Assignment — Needed from the data below: all lines that contain the word "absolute".

Available data —
[Start of Attachment]

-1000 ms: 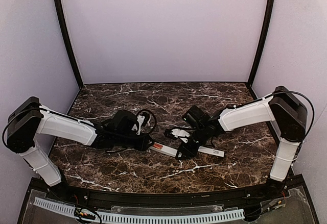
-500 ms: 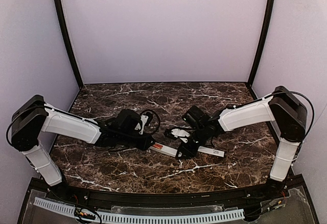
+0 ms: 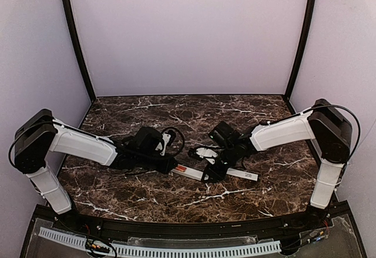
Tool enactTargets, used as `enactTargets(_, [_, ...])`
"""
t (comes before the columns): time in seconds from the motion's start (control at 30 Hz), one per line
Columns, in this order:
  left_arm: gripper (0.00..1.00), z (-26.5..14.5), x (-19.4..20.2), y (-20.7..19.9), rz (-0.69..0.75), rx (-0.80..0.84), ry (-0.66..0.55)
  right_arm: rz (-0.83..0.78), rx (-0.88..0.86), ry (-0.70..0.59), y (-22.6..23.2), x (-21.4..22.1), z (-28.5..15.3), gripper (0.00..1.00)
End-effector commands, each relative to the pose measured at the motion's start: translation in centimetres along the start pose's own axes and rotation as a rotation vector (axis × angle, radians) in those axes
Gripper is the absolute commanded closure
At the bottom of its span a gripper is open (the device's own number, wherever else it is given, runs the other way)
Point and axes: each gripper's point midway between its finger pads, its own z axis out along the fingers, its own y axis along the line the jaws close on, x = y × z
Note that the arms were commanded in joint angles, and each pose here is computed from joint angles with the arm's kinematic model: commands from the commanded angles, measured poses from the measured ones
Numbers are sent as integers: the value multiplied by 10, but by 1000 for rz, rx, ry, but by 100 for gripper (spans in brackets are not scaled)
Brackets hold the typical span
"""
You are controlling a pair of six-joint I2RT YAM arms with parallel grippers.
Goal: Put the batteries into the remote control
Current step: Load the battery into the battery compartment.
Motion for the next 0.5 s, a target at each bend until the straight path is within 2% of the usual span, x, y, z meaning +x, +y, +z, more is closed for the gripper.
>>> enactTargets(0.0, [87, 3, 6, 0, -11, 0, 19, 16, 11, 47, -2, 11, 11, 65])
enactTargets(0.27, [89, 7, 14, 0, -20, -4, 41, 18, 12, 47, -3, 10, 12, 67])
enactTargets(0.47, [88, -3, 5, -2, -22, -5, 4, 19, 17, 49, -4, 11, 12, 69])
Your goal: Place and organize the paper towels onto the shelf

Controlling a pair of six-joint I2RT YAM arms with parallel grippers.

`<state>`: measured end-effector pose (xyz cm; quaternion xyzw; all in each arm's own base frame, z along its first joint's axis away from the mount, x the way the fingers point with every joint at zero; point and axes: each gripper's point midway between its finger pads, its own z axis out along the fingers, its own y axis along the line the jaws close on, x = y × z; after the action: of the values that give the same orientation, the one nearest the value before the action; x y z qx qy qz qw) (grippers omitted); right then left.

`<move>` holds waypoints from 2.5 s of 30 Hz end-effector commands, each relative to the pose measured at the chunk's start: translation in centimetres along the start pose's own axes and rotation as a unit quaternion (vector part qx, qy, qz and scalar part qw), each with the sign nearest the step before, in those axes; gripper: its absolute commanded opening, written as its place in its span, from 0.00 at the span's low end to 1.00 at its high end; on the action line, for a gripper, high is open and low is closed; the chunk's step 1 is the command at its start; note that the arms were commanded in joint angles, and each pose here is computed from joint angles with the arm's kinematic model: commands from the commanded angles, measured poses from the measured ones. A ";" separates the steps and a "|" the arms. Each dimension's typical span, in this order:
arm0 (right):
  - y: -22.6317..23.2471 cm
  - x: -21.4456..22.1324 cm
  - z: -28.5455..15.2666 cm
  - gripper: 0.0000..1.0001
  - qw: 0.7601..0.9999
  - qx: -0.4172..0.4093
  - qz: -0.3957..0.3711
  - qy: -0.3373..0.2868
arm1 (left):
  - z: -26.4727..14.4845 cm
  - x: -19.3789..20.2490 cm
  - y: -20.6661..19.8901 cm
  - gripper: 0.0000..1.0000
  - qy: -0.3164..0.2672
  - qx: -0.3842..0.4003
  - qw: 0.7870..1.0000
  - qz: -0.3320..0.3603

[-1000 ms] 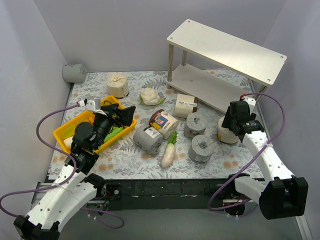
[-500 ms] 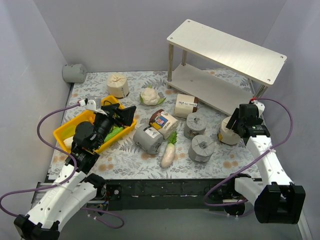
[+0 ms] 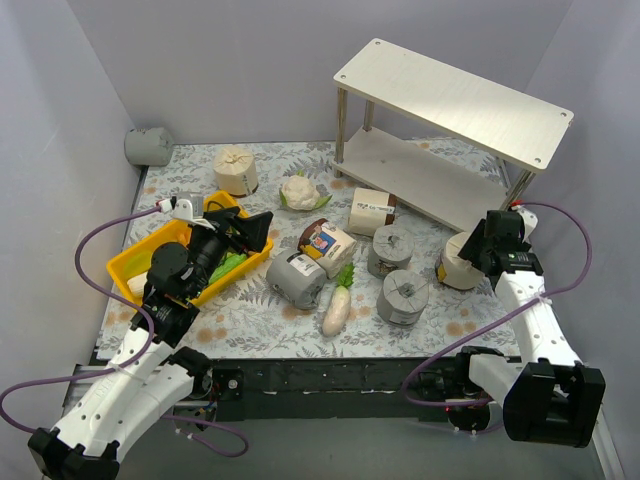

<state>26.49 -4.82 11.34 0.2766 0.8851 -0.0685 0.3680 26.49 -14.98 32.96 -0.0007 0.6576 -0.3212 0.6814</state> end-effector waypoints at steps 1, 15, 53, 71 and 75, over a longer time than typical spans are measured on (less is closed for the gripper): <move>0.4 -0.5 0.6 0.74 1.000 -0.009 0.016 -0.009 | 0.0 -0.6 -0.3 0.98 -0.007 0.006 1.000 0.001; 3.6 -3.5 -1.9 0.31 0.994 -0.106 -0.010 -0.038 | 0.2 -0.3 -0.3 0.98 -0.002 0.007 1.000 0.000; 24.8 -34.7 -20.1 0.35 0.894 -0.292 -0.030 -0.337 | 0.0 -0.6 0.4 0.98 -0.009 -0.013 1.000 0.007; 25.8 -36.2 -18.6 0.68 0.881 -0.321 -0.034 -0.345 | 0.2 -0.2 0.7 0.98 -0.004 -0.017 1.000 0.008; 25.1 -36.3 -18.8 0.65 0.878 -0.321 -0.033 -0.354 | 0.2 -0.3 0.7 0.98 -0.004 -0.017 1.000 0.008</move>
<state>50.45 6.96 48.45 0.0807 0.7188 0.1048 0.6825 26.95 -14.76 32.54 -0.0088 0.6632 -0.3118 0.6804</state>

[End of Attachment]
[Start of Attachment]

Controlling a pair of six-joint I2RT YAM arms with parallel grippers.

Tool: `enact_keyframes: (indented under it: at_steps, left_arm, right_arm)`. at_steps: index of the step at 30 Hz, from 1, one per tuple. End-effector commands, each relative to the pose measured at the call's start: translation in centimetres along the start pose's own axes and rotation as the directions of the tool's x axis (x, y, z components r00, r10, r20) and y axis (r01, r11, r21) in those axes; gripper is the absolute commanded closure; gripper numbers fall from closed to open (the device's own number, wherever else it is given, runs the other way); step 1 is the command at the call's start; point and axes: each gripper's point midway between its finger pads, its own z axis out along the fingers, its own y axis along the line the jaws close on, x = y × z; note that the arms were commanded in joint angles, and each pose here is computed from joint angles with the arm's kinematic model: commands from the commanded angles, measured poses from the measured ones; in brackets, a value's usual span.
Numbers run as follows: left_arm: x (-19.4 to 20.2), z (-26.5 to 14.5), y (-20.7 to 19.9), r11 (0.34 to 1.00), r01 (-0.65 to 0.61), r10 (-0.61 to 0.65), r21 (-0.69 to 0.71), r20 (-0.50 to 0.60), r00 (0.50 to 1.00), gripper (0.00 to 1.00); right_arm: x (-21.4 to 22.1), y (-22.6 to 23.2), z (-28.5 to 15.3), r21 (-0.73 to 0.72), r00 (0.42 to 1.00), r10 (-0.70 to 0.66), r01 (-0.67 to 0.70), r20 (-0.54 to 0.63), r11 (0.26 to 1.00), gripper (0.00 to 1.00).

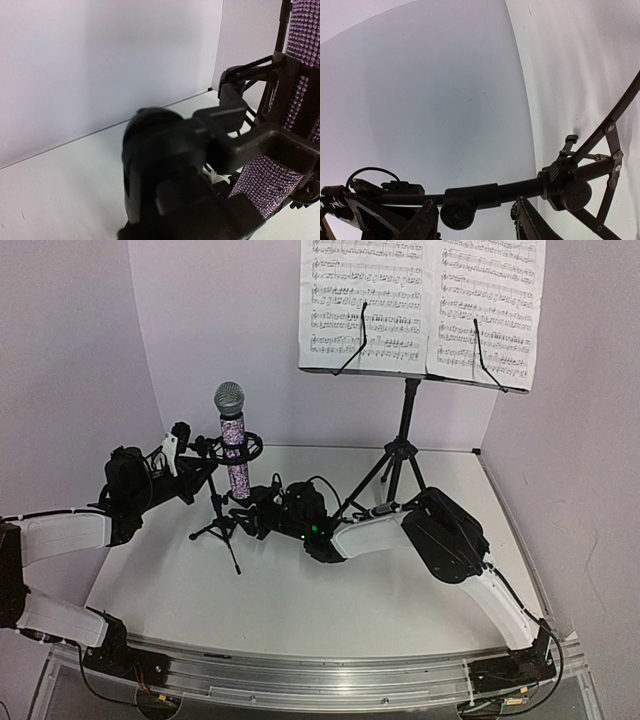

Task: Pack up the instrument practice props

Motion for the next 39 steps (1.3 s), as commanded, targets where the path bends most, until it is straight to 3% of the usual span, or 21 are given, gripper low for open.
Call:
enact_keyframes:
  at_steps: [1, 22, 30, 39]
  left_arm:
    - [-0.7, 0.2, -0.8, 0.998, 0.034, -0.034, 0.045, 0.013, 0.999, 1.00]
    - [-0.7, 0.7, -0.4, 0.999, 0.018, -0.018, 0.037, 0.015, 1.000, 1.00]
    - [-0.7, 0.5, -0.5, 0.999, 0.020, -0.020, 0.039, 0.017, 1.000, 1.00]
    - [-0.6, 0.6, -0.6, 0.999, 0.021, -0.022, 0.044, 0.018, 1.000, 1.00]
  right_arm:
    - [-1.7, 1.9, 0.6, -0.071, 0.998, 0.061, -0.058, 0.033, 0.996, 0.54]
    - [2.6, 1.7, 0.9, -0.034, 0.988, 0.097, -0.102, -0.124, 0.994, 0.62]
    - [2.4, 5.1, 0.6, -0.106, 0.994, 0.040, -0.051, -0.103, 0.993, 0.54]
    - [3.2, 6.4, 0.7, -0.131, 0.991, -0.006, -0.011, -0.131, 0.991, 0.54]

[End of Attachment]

Exercise output —
Gripper is the absolute commanded closure
`<move>` holds waypoints from 2.5 s of 30 Hz end-effector commands, each relative to the pose measured at the chunk's start: translation in centimetres along the start pose's own axes and rotation as a unit quaternion (vector part qx, qy, qz and scalar part qw), each with the sign nearest the step before, in those axes; gripper: its absolute commanded opening, written as its place in its span, from 0.00 at the span's low end to 1.00 at its high end; on the action line, for a gripper, high is open and low is closed; the chunk's step 1 is the command at its start; note that the arms were commanded in joint angles, and each pose here is computed from joint angles with the arm's kinematic model: commands from the commanded angles, measured poses from the measured ones. A ";" separates the steps and a "|" the arms. Each dimension's typical span, in this order:
Tool: `enact_keyframes: (indented under it: at_steps, left_arm, right_arm)`. at_steps: index of the step at 30 Hz, from 1, one per tuple. End-effector commands, each relative to the pose measured at the call's start: translation in centimetres along the start pose's own axes and rotation as the directions of the tool's x axis (x, y, z components r00, r10, r20) and y axis (r01, r11, r21) in those axes; gripper is the absolute commanded closure; gripper numbers fall from closed to open (the device's own number, wherever else it is given, runs the other way); step 1 is the command at the call's start; point and axes: each gripper's point midway between its finger pads, its own z axis out along the fingers, its own y axis along the line the jaws close on, x = y × z; note that the arms were commanded in joint angles, and each pose here is computed from joint angles with the arm's kinematic model: commands from the commanded angles, measured poses from the measured ones; in brackets, a value's usual span.

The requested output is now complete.